In a strongly worded letter to Victorian Premier Steve Bracks, NIBA CEO Noel Pettersen says the issue of escalating state insurance taxes can’t be allowed to go unnoticed any longer.
He says the legislation was “introduced by stealth, without the opportunity of proper and considered consultation” and is detrimental to businesses operating in Victoria.
“Why did the Government avoid consulting with those insurance-buyers who have now been directly disadvantaged by this flawed legislation?” he asked Mr Bracks. “Your Government should be supporting business, not gouging every cent they can from those prudent enough to take out insurance protection.”

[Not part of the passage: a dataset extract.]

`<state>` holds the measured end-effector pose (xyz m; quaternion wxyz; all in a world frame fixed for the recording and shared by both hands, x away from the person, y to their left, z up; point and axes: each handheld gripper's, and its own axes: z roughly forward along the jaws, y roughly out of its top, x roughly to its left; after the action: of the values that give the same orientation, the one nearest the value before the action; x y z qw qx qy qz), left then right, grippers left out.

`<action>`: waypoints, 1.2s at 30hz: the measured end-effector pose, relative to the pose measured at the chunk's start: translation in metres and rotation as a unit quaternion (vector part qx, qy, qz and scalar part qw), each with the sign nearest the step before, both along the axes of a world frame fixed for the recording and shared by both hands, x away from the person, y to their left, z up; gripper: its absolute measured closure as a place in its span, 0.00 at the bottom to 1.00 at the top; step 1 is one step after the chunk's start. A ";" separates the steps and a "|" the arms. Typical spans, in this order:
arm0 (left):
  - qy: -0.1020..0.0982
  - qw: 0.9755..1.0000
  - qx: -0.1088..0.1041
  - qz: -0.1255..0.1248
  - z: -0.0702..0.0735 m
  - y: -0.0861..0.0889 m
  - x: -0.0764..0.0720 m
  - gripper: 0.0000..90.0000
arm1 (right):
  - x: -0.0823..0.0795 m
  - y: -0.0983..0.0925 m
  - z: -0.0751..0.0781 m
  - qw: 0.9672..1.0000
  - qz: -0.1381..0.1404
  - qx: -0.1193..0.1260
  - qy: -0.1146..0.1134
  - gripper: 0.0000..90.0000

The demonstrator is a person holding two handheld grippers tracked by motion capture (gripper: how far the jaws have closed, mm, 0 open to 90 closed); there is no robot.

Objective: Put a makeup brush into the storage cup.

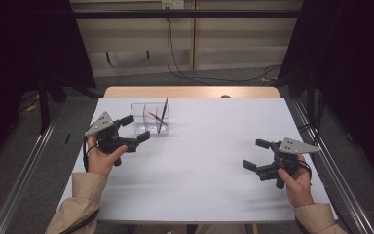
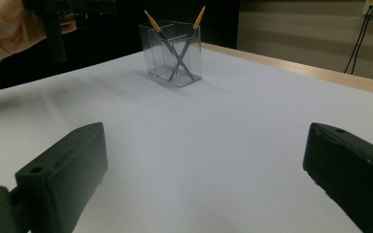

Unlike premiums, there is no agreed value or commercial values applicable to deductibles and there is no method for calculation that would apply to deductibles.
Mr Jamvold says the lack of consultation shows a very poor understanding of insurance practice. “The provisions are unworkable.”
He says the Government doesn’t understand that while deductibles are an essential insurance mechanism, they are not insurance per se because there is no transfer of risk.
Policyholders in Victoria contribute 75% of the Metropolitan Fire Brigade’s annual budget ($176.3 million out of $235 million) and 77.5% of the Country Fire Authority’s budget ($158 million out of $204 million). The best way to dodge payment is easy and legal: just don’t take out insurance on your property.
Adding fuel to the industry’s fury, the Victorian Government has asked ICA to meet with it to discuss possible methods to calculate deductibles. ICA has responded saying such a task is virtually impossible – even for the insurance industry.